[TASK STATEMENT] Please repeat the data shown below, word for word.

[INFORMATION SHOWN]
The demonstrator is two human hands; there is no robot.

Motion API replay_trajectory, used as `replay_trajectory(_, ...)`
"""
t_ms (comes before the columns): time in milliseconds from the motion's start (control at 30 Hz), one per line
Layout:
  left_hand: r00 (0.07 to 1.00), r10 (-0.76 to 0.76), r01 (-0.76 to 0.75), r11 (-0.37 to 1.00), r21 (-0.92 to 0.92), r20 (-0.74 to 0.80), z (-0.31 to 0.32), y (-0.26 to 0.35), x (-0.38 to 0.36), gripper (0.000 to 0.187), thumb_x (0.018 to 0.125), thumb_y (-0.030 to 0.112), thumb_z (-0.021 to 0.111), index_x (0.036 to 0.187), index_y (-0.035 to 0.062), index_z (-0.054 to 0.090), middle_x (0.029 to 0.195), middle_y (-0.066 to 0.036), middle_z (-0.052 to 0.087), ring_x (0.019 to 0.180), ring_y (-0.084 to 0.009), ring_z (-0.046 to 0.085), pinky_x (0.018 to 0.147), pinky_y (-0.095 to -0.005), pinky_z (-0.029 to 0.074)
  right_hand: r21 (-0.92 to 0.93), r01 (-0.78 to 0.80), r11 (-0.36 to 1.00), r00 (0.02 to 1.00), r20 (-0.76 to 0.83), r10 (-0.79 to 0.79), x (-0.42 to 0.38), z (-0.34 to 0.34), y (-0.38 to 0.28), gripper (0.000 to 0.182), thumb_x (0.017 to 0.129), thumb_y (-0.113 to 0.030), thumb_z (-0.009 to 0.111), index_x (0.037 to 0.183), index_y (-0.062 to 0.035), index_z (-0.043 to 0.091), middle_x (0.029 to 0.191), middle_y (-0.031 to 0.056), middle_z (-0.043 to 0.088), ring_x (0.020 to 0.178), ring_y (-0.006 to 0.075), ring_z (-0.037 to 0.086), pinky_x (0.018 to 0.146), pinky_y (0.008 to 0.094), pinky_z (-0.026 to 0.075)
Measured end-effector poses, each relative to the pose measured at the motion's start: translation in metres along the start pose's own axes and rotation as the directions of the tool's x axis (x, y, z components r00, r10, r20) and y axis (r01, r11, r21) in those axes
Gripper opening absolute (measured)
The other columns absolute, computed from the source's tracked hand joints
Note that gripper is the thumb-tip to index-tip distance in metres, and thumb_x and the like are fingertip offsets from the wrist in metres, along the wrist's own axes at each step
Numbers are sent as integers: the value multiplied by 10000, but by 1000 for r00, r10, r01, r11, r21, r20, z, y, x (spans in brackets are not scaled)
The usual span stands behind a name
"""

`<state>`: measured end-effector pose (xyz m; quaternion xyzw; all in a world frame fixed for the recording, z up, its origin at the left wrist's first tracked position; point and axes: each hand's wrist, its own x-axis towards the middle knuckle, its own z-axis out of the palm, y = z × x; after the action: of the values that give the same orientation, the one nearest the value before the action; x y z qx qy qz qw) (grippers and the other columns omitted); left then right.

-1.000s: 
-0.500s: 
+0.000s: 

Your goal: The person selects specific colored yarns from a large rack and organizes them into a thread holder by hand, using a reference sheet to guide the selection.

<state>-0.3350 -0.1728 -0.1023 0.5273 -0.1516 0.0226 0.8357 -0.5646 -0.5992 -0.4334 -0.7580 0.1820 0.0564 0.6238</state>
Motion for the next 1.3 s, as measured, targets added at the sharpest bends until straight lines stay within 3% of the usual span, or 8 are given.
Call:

[ANSWER FOR THE TASK]
The demonstrator is two human hands; there is no robot.

Motion API replay_trajectory, used as `replay_trajectory(_, ...)`
"""
t_ms (comes before the columns): time in milliseconds from the motion's start (control at 30 Hz), one per line
Layout:
  left_hand: r00 (0.07 to 1.00), r10 (-0.76 to 0.76), r01 (-0.76 to 0.75), r11 (-0.37 to 1.00), r21 (-0.92 to 0.92), r20 (-0.74 to 0.80), z (-0.31 to 0.32), y (-0.26 to 0.35), x (-0.38 to 0.36), gripper (0.000 to 0.187), thumb_x (0.018 to 0.125), thumb_y (-0.030 to 0.112), thumb_z (-0.021 to 0.111), index_x (0.036 to 0.187), index_y (-0.035 to 0.062), index_z (-0.054 to 0.090), middle_x (0.029 to 0.195), middle_y (-0.066 to 0.036), middle_z (-0.052 to 0.087), ring_x (0.019 to 0.180), ring_y (-0.084 to 0.009), ring_z (-0.046 to 0.085), pinky_x (0.018 to 0.147), pinky_y (-0.095 to -0.005), pinky_z (-0.029 to 0.074)
  right_hand: r21 (-0.92 to 0.93), r01 (-0.78 to 0.80), r11 (-0.36 to 1.00), r00 (0.02 to 1.00), r20 (-0.76 to 0.83), r10 (-0.79 to 0.79), x (-0.42 to 0.38), z (-0.34 to 0.34), y (-0.38 to 0.28), gripper (0.000 to 0.182), thumb_x (0.017 to 0.129), thumb_y (-0.113 to 0.030), thumb_z (-0.009 to 0.111), index_x (0.037 to 0.183), index_y (-0.062 to 0.035), index_z (-0.043 to 0.091), middle_x (0.029 to 0.191), middle_y (-0.031 to 0.056), middle_z (-0.043 to 0.088), ring_x (0.020 to 0.178), ring_y (-0.006 to 0.075), ring_z (-0.037 to 0.086), pinky_x (0.018 to 0.146), pinky_y (0.008 to 0.094), pinky_z (-0.026 to 0.075)
Measured end-effector poses, each relative to the pose measured at the motion's start: translation in metres along the start pose's own axes and rotation as the directions of the tool's x axis (x, y, z components r00, r10, r20) and y axis (r01, r11, r21) in those axes
Gripper opening absolute (measured)
The other columns absolute, computed from the source's tracked hand joints
Note that gripper is the thumb-tip to index-tip distance in metres, and thumb_x and the like are fingertip offsets from the wrist in metres, along the wrist's own axes at each step
Numbers are sent as integers: the value multiplied by 10000, but by 1000 for r00, r10, r01, r11, r21, r20, z, y, x (spans in brackets are not scaled)
The usual span stands behind a name
"""

`<state>`: measured end-effector pose (xyz m; quaternion xyzw; all in a world frame fixed for the recording, z up, its origin at the left wrist's first tracked position; point and axes: each hand's wrist, its own x-axis towards the middle knuckle, its own z-axis out of the palm, y = z × x; after the action: of the values that give the same orientation, the one nearest the value before the action; x y z qx qy qz qw) (grippers and the other columns omitted); left then right.

-1.000s: 
-0.500s: 
+0.000s: 

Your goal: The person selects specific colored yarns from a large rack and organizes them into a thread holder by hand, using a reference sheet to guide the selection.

<state>-0.3350 -0.1728 -0.1023 0.5273 -0.1516 0.0226 0.8357 -0.5646 -0.5992 -0.4334 -0.7580 0.1820 0.0564 0.6238</state>
Motion for the next 1.3 s, as measured, targets added at the sharpest bends until straight lines stay within 3% of the usual span, or 8 are given.
Call:

No other output is needed; the exercise is complete.